→ What you will do
Some entries follow. Reproduce exactly the lines starting at the one with "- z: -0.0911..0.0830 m" and stopping after the one with "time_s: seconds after".

→ Records from a data source
+ + + +

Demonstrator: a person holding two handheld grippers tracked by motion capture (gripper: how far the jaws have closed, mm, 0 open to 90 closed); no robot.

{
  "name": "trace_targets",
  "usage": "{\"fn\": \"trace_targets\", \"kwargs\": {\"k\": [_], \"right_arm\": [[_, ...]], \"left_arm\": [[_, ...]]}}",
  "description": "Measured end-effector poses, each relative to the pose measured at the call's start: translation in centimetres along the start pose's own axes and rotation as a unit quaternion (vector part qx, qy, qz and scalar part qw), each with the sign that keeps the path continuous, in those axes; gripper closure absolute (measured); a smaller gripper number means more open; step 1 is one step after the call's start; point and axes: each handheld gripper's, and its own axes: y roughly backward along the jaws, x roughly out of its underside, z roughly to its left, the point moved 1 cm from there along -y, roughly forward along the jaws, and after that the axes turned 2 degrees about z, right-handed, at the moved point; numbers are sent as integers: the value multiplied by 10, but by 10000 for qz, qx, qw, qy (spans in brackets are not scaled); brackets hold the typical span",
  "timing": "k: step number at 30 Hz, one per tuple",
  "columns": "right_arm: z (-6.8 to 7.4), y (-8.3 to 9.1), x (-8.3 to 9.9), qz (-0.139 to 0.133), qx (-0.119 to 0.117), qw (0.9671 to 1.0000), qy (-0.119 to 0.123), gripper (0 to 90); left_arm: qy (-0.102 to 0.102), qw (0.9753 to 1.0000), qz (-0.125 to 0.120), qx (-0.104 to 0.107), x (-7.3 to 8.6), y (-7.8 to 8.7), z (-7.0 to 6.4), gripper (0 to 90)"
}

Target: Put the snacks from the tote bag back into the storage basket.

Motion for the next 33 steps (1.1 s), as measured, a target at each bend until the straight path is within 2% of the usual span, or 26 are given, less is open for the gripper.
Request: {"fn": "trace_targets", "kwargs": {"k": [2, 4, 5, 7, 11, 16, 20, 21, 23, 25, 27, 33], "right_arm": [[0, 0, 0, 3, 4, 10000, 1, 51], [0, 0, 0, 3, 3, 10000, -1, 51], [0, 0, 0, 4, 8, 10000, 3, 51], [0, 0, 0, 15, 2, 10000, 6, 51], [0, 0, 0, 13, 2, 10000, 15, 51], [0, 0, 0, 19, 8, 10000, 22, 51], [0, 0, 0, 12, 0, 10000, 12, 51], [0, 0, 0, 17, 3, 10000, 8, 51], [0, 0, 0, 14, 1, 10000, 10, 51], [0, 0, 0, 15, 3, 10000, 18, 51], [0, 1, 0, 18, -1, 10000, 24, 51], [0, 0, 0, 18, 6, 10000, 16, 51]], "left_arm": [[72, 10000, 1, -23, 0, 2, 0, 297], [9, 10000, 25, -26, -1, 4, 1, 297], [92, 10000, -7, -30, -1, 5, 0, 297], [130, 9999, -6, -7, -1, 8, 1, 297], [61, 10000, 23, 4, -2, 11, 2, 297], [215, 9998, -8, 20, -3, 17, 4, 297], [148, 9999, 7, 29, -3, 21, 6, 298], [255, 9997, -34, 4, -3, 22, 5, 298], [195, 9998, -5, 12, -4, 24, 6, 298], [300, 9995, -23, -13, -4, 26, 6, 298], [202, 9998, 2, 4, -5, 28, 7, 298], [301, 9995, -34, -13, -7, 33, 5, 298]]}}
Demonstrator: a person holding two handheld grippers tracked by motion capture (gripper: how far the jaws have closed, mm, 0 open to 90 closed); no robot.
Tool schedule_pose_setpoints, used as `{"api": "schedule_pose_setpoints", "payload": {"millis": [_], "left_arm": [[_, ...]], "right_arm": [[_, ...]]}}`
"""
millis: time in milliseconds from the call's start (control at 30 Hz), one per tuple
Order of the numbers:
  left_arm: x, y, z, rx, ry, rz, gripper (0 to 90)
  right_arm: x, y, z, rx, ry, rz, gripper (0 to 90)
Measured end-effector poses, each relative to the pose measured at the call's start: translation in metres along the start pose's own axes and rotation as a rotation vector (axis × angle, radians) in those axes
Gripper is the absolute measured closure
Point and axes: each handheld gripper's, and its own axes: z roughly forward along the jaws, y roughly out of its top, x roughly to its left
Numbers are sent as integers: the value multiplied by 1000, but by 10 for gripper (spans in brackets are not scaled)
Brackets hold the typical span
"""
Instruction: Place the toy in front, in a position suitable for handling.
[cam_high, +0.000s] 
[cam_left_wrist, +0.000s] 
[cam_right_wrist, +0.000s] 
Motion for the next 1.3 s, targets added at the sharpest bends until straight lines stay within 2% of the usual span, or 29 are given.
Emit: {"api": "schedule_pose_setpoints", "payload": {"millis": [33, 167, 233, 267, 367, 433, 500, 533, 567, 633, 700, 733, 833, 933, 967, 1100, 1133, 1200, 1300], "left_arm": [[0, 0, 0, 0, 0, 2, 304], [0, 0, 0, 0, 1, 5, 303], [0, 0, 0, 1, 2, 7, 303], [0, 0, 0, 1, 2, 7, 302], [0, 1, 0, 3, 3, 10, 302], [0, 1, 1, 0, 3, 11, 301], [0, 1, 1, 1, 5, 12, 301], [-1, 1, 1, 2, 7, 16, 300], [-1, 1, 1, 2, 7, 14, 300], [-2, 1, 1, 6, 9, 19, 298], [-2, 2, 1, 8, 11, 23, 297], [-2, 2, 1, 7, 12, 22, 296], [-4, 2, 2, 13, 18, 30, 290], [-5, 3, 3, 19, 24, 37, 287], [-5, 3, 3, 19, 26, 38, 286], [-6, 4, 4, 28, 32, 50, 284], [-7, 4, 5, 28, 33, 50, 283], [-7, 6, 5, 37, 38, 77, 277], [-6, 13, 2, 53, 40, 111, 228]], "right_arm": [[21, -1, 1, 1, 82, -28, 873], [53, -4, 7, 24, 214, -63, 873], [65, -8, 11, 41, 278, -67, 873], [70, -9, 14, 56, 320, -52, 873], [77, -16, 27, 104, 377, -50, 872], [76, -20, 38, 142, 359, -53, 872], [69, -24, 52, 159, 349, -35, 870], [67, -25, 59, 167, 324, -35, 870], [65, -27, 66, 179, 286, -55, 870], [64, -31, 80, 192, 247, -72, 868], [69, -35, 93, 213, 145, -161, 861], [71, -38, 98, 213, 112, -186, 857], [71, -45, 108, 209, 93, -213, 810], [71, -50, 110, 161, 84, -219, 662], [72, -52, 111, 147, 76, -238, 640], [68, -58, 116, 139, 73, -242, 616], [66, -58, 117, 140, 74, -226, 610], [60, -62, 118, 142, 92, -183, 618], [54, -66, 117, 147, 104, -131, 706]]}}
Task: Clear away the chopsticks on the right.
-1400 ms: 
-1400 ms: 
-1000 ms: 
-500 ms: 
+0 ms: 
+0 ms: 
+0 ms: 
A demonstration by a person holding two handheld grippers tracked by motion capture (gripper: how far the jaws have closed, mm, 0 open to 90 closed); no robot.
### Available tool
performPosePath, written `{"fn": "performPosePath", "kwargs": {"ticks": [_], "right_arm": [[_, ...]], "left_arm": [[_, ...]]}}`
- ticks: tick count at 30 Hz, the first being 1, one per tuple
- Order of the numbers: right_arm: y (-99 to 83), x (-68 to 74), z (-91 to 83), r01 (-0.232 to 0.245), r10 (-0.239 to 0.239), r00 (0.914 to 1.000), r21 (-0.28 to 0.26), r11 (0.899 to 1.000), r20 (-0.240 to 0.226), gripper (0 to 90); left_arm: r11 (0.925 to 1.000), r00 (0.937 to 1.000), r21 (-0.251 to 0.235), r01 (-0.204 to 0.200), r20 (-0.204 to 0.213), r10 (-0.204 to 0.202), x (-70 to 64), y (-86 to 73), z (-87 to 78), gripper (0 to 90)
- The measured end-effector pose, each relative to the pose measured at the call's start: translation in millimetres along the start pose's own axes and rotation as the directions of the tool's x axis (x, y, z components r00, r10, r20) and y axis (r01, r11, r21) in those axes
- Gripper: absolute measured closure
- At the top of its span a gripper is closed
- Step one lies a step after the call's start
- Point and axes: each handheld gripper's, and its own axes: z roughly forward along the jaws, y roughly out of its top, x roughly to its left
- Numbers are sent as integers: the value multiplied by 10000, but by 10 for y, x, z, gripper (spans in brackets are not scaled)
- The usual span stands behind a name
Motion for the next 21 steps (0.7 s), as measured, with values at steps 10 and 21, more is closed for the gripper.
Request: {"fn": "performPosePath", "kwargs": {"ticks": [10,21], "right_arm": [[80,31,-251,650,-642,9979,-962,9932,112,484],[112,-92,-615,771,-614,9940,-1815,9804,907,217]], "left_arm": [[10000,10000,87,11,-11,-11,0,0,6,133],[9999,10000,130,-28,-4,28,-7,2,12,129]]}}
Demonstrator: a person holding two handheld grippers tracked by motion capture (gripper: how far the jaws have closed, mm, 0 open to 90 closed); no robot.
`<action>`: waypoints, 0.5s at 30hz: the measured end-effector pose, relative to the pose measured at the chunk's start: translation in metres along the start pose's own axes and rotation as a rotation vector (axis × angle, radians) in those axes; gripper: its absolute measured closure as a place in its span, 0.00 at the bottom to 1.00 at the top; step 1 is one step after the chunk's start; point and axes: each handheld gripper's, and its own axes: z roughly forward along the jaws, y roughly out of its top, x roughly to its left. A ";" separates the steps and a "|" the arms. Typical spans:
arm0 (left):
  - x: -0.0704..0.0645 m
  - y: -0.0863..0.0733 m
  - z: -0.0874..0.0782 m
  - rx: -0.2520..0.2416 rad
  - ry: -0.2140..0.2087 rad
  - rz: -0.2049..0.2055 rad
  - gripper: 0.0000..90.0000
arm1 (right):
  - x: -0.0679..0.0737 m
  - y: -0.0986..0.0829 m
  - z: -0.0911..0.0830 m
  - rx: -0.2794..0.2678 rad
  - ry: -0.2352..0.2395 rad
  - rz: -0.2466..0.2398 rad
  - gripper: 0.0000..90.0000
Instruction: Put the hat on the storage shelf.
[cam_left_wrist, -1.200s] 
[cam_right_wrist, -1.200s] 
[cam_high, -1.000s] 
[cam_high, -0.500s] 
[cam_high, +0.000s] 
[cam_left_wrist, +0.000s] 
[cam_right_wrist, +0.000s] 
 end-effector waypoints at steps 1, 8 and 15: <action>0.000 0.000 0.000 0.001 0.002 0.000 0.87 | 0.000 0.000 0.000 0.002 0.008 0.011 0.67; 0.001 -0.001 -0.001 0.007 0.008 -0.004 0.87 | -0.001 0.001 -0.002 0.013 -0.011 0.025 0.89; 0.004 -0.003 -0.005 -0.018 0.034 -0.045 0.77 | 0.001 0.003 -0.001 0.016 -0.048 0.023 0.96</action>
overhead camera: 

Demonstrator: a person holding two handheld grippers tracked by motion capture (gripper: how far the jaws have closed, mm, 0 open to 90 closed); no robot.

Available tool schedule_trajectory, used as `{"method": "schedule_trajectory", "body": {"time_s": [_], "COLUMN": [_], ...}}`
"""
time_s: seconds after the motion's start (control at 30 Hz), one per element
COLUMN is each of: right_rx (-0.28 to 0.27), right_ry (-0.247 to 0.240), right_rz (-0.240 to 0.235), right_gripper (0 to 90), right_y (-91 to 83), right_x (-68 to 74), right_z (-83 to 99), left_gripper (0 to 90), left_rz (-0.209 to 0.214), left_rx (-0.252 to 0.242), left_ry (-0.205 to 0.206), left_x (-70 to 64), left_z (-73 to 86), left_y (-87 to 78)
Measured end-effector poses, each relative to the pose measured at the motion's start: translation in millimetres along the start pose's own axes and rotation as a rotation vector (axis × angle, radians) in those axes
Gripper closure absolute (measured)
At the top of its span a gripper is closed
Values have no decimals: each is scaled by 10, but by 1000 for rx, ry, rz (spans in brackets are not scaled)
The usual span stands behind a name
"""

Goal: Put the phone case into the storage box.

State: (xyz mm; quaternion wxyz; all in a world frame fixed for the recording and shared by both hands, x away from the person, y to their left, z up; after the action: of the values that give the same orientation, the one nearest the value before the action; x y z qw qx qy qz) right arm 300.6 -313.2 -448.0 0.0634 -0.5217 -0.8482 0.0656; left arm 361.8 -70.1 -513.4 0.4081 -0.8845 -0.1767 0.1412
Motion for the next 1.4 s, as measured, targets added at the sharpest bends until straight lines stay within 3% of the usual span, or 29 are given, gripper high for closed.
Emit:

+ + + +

→ Response box
  - z: -0.0911..0.0830 m
  - rx: -0.2794..0.2678 rad
  - ry: -0.2352..0.2395 rad
  - rz: -0.2466..0.2398 rad
  - gripper: 0.0000..90.0000
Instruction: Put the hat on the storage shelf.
[cam_left_wrist, -1.200s] 
[cam_right_wrist, -1.200s] 
[cam_high, -1.000s] 
[cam_high, -0.500s] 
[cam_high, +0.000s] 
[cam_left_wrist, +0.000s] 
[cam_right_wrist, +0.000s] 
 end-effector waypoints at steps 1, 8 and 15: <action>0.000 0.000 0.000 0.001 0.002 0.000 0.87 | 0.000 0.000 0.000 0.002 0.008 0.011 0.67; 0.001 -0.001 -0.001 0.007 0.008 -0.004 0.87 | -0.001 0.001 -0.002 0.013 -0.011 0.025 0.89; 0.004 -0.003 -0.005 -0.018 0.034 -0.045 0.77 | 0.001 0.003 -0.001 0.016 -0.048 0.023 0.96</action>
overhead camera: 

Demonstrator: a person holding two handheld grippers tracked by motion capture (gripper: how far the jaws have closed, mm, 0 open to 90 closed); no robot.

Available tool schedule_trajectory, used as `{"method": "schedule_trajectory", "body": {"time_s": [_], "COLUMN": [_], ...}}`
"""
time_s: seconds after the motion's start (control at 30 Hz), one per element

That was the complete answer.